So Tell Me About Your Uterus’ 5-Year-Plan

10/20/2013 · 31 comments

in I'm A Terrible Person,Social Services

I used to laugh off the idea that one day people would ask me when I planned to have children.

Well, I used to laugh off the idea that I would have children, but apparently some day you wake up and you go, “Oh, that’s totally a thing I want,” and that was surprise enough.

But surely people wouldn’t be so goddamn nosy as to wonder how often and when Adrian was tappin’ that ass (and other related areas) to produce a baby. That sound you hear is the world erupting in laughter at the idea that people mind their own goddamn business.

It happened to me–I turned 24 and was married and it is 1938 when am I gonna start making a real woman of myself and proving my worth via baby? I had to think of something to do to get people off my ass. I’ll have a baby when I’m good and ready or probably when I least expect it and freak out for a while until I accept my fate. No matter what, it was no one else’s business.

So I came up with two strategies that have worked miracles for me, and may do the same for you. After you use one of these, people just sort of back away and pretend you aren’t a real person and believe in the power of asexual reproduction. I have a lot more peace and quiet because of these.

1) It’s In The Butt, Right?

Anytime anyone asks you when you’re going to have a baby, sadly shake your head and say that you are trying, but it’s just not working. Then go into a too-detailed description of the most anatomically wrong way you can think of to try for a baby.

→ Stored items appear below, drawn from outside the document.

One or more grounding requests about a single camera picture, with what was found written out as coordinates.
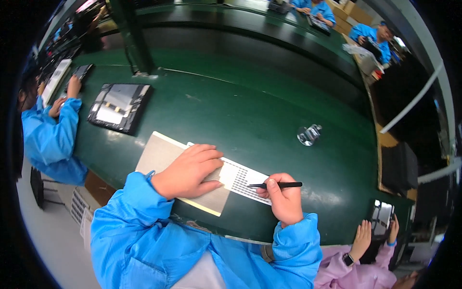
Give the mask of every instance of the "person in pink jacket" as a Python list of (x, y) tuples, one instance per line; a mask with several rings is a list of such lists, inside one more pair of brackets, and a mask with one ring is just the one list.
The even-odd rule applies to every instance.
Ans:
[(417, 273), (396, 280), (388, 270), (396, 247), (399, 223), (391, 221), (388, 240), (380, 247), (374, 264), (360, 264), (359, 259), (371, 244), (371, 222), (358, 226), (353, 245), (334, 246), (322, 250), (322, 261), (315, 278), (315, 289), (410, 289)]

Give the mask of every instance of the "jacket pocket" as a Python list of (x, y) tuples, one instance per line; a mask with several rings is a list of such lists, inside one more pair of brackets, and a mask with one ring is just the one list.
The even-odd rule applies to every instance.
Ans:
[(164, 289), (167, 275), (131, 258), (122, 277), (121, 289)]

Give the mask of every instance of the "pink jacket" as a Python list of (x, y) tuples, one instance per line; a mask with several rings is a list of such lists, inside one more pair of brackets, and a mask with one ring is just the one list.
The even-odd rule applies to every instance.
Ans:
[(315, 289), (387, 289), (396, 282), (395, 275), (388, 271), (395, 246), (386, 243), (380, 246), (376, 261), (361, 265), (359, 261), (347, 267), (342, 260), (350, 252), (350, 246), (334, 246), (322, 250), (322, 261), (315, 278)]

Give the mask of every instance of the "fingernail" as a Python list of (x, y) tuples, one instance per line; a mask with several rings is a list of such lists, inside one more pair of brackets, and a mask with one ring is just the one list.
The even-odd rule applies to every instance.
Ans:
[(276, 186), (276, 181), (272, 178), (268, 180), (268, 187), (274, 188)]

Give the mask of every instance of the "smartwatch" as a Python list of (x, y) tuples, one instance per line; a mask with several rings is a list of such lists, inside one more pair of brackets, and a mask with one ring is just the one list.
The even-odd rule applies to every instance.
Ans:
[(343, 262), (345, 263), (345, 265), (346, 265), (347, 267), (350, 267), (350, 266), (352, 266), (352, 265), (354, 264), (353, 258), (352, 258), (352, 257), (350, 256), (350, 254), (348, 254), (348, 253), (345, 254), (345, 255), (343, 255), (343, 258), (342, 258), (342, 259), (343, 259)]

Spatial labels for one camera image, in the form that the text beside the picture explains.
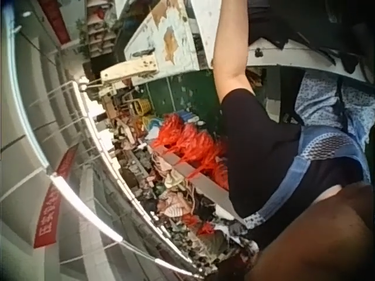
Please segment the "green floor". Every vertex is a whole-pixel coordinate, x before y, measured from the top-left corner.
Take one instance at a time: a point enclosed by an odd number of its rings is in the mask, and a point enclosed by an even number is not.
[[[220,120],[219,100],[211,71],[202,70],[163,78],[142,86],[142,89],[144,89],[144,97],[149,96],[151,98],[155,113],[158,116],[175,111],[174,104],[176,111],[189,108],[192,112],[198,114],[200,119],[206,122],[206,128],[210,133],[224,133]],[[264,99],[262,89],[258,91],[257,97],[261,100]],[[374,182],[375,127],[370,134],[370,144],[367,146],[366,155]]]

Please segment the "light blue patterned fabric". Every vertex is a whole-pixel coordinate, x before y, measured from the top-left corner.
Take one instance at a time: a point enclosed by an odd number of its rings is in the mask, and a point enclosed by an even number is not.
[[[375,97],[365,95],[361,98],[362,93],[342,88],[343,95],[346,94],[343,100],[348,106],[347,116],[350,118],[348,133],[344,133],[341,131],[343,124],[333,110],[338,101],[336,87],[336,79],[331,74],[317,71],[306,73],[296,101],[296,112],[305,123],[299,140],[298,155],[280,186],[264,206],[244,219],[248,229],[265,223],[285,204],[299,186],[311,161],[350,157],[361,164],[363,181],[370,183],[363,147],[375,122]]]

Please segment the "red banner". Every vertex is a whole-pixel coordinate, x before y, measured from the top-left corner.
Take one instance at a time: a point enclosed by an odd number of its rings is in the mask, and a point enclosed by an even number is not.
[[[59,167],[56,169],[56,173],[64,179],[67,179],[69,176],[77,148],[78,144],[69,148],[65,152]],[[61,194],[57,188],[51,184],[47,190],[42,209],[40,210],[39,220],[36,225],[34,249],[56,243],[60,203]]]
[[[70,42],[70,36],[57,0],[37,0],[61,45]]]

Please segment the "hair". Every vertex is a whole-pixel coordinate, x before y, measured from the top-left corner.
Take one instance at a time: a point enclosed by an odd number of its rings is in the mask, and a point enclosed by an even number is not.
[[[157,199],[154,199],[154,198],[147,199],[147,200],[142,202],[142,206],[149,213],[150,212],[154,212],[154,213],[158,212],[158,200]]]

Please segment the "black shirt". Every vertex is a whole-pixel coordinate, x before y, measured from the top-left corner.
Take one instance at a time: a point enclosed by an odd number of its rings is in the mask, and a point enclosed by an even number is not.
[[[265,204],[285,177],[298,153],[301,126],[271,120],[245,89],[230,92],[221,107],[229,139],[229,197],[245,218]],[[249,231],[248,238],[264,248],[325,190],[362,177],[360,163],[347,157],[313,161],[291,198],[266,223]]]

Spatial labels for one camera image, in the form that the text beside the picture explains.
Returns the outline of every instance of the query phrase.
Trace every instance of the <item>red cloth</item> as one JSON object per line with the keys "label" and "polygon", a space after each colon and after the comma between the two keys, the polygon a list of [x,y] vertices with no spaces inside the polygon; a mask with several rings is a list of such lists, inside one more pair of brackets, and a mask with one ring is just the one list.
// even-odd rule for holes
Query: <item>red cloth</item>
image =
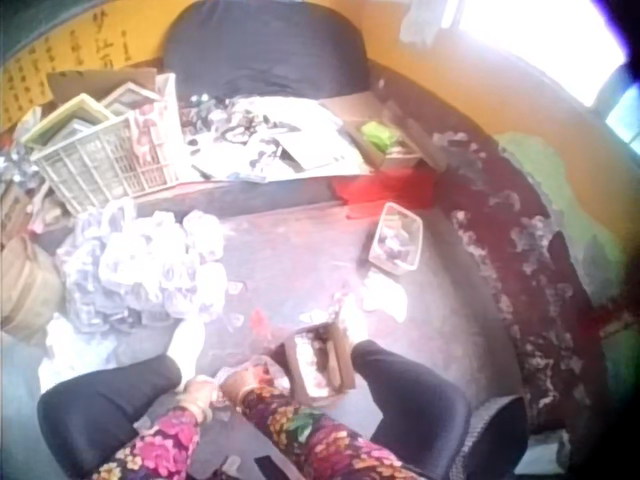
{"label": "red cloth", "polygon": [[347,218],[376,217],[384,204],[395,202],[409,210],[433,205],[436,173],[430,168],[399,168],[357,178],[336,177],[333,189],[347,205]]}

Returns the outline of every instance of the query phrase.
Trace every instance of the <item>person's right hand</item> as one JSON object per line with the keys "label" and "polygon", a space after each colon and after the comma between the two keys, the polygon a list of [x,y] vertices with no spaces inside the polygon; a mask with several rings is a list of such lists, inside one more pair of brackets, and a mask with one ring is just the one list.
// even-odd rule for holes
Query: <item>person's right hand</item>
{"label": "person's right hand", "polygon": [[232,405],[238,406],[244,395],[260,385],[273,386],[273,378],[266,365],[258,365],[245,368],[231,374],[220,390]]}

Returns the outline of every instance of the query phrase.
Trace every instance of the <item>gray floor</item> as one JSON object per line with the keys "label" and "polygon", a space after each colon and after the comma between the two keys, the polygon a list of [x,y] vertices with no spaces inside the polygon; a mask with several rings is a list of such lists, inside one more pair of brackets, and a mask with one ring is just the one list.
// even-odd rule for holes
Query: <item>gray floor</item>
{"label": "gray floor", "polygon": [[[273,336],[270,341],[255,336],[248,322],[234,332],[209,324],[198,363],[201,372],[214,373],[273,344],[300,325],[299,314],[326,308],[345,283],[361,282],[367,269],[363,252],[376,220],[346,220],[345,213],[343,207],[324,205],[226,221],[232,235],[223,263],[229,278],[245,282],[247,289],[243,297],[229,300],[225,313],[248,317],[259,307],[271,320]],[[521,380],[513,348],[475,261],[438,210],[423,218],[426,236],[420,268],[400,279],[409,296],[408,318],[398,324],[389,317],[372,316],[371,337],[460,385],[474,405],[517,393]],[[152,332],[153,340],[148,333],[123,338],[118,349],[121,363],[161,352],[171,329]],[[140,342],[143,334],[145,343]],[[4,349],[2,364],[4,478],[57,478],[41,473],[51,459],[34,417],[37,354],[10,347]],[[169,402],[161,399],[151,416]],[[361,380],[355,391],[328,410],[365,435],[380,419]],[[232,453],[243,458],[240,472],[246,478],[260,478],[251,458],[273,454],[273,448],[234,415],[229,422],[214,421],[204,428],[191,472],[204,476]]]}

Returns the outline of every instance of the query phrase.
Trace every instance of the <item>floral shirt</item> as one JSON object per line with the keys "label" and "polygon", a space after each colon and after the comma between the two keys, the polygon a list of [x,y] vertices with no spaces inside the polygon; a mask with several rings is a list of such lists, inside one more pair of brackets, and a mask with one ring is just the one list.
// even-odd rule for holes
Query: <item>floral shirt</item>
{"label": "floral shirt", "polygon": [[[421,478],[405,469],[388,450],[273,387],[261,386],[249,392],[241,410],[305,478]],[[174,408],[151,430],[118,451],[91,478],[183,480],[199,438],[195,416],[184,408]]]}

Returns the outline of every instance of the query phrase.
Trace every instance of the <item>leg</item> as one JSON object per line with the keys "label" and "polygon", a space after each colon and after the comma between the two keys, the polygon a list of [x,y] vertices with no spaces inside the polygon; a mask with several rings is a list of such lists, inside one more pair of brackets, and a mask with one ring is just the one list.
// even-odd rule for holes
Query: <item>leg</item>
{"label": "leg", "polygon": [[181,378],[175,361],[160,355],[56,385],[38,402],[49,450],[72,478],[89,475],[138,435],[133,424]]}
{"label": "leg", "polygon": [[371,340],[357,343],[351,358],[382,412],[371,440],[429,478],[448,478],[471,417],[462,391],[425,365]]}

I prefer to talk about butts a lot in this situation, because people get really uncomfortable when you bring up anal sex and the idea that it could bring you a nice little baby. Other fun variations have been:

  • “I mailed his sperm to ______, but no word yet.”
  • “We tried wishing really hard on falling stars.”
  • “He came on the pentagram and I called upon Baphomet, but we have not been damned yet.”+

They’ll either run in terror or try to explain sex to you in nice terms. Either way, you have fun and they really think before they ask you again.

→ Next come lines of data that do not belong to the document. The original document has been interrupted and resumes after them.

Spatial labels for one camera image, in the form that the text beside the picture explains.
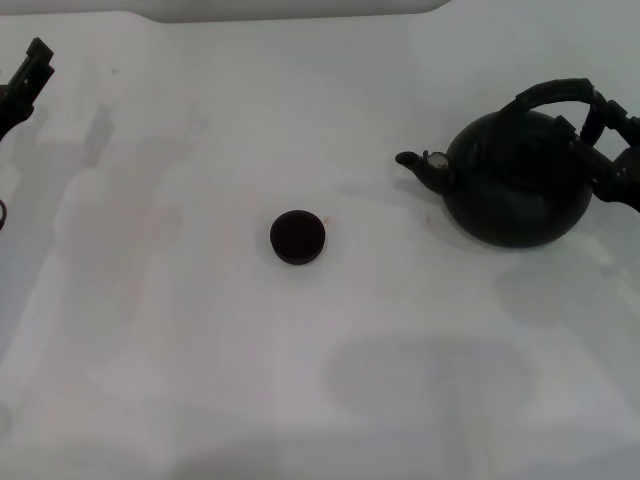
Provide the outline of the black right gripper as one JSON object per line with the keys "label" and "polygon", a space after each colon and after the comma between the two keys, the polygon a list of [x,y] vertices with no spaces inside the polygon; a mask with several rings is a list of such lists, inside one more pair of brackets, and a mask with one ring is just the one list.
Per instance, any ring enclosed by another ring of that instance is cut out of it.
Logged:
{"label": "black right gripper", "polygon": [[606,126],[630,146],[614,162],[580,139],[571,142],[570,150],[580,160],[597,198],[640,212],[639,118],[629,117],[617,102],[609,100]]}

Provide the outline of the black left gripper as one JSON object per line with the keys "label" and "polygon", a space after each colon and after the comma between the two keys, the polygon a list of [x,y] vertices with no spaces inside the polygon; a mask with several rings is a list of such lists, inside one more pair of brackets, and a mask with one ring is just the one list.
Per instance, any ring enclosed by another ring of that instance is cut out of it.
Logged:
{"label": "black left gripper", "polygon": [[33,103],[55,72],[52,58],[53,51],[40,38],[34,38],[23,63],[9,83],[1,86],[1,140],[33,113]]}

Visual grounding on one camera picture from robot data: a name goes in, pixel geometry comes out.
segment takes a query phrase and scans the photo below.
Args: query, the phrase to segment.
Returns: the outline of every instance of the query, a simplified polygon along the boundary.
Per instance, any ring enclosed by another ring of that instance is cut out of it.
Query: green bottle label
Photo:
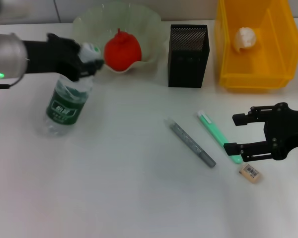
[[[46,114],[58,124],[73,125],[85,103],[72,103],[62,98],[55,90]]]

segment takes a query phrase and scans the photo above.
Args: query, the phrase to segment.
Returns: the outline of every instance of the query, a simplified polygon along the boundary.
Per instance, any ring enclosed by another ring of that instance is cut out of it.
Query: plastic water bottle
[[[79,58],[82,62],[101,59],[101,52],[92,44],[84,43]],[[94,76],[72,82],[61,75],[45,113],[45,129],[51,135],[65,135],[76,123],[92,88]]]

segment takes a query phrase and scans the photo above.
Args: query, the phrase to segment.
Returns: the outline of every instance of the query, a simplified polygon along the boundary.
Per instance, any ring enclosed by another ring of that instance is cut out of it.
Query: green highlighter
[[[226,139],[226,137],[222,134],[222,132],[218,129],[217,125],[215,125],[214,122],[211,121],[211,119],[205,114],[204,111],[198,112],[198,118],[203,123],[203,125],[206,127],[206,129],[211,133],[211,135],[214,137],[214,139],[219,143],[221,147],[224,148],[225,143],[229,143],[229,141]],[[232,155],[230,158],[233,160],[236,164],[243,163],[243,159],[240,155]]]

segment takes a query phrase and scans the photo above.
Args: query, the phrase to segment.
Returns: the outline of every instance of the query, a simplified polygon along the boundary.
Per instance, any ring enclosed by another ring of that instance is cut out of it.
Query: barcode
[[[247,165],[244,170],[247,171],[253,178],[259,174],[258,171],[250,165]]]

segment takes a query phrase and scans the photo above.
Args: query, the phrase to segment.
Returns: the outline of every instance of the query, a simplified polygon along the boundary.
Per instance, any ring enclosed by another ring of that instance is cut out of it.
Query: black mesh pen holder
[[[201,88],[209,52],[207,25],[171,25],[169,87]]]

2) Imagine This Embroidered On A Christmas Stocking

Anytime anyone asks you when you’re going to have a baby, enthusiastically  say, “Soon I hope! I can’t wait to use the name __________,” and then say the most absurd name you can possibly imagine. Some of my favorites:

  • Halen Vonn
  • Ace Dec
  • Motte Crew
  • Oberon
  • Jazzerus
  • Snowphish
  • SeaShawna

People back way the fuck up in the fastest way possible, terrified by the fact that you’ll procreate. Also, they have a story to tell later. Everyone wins!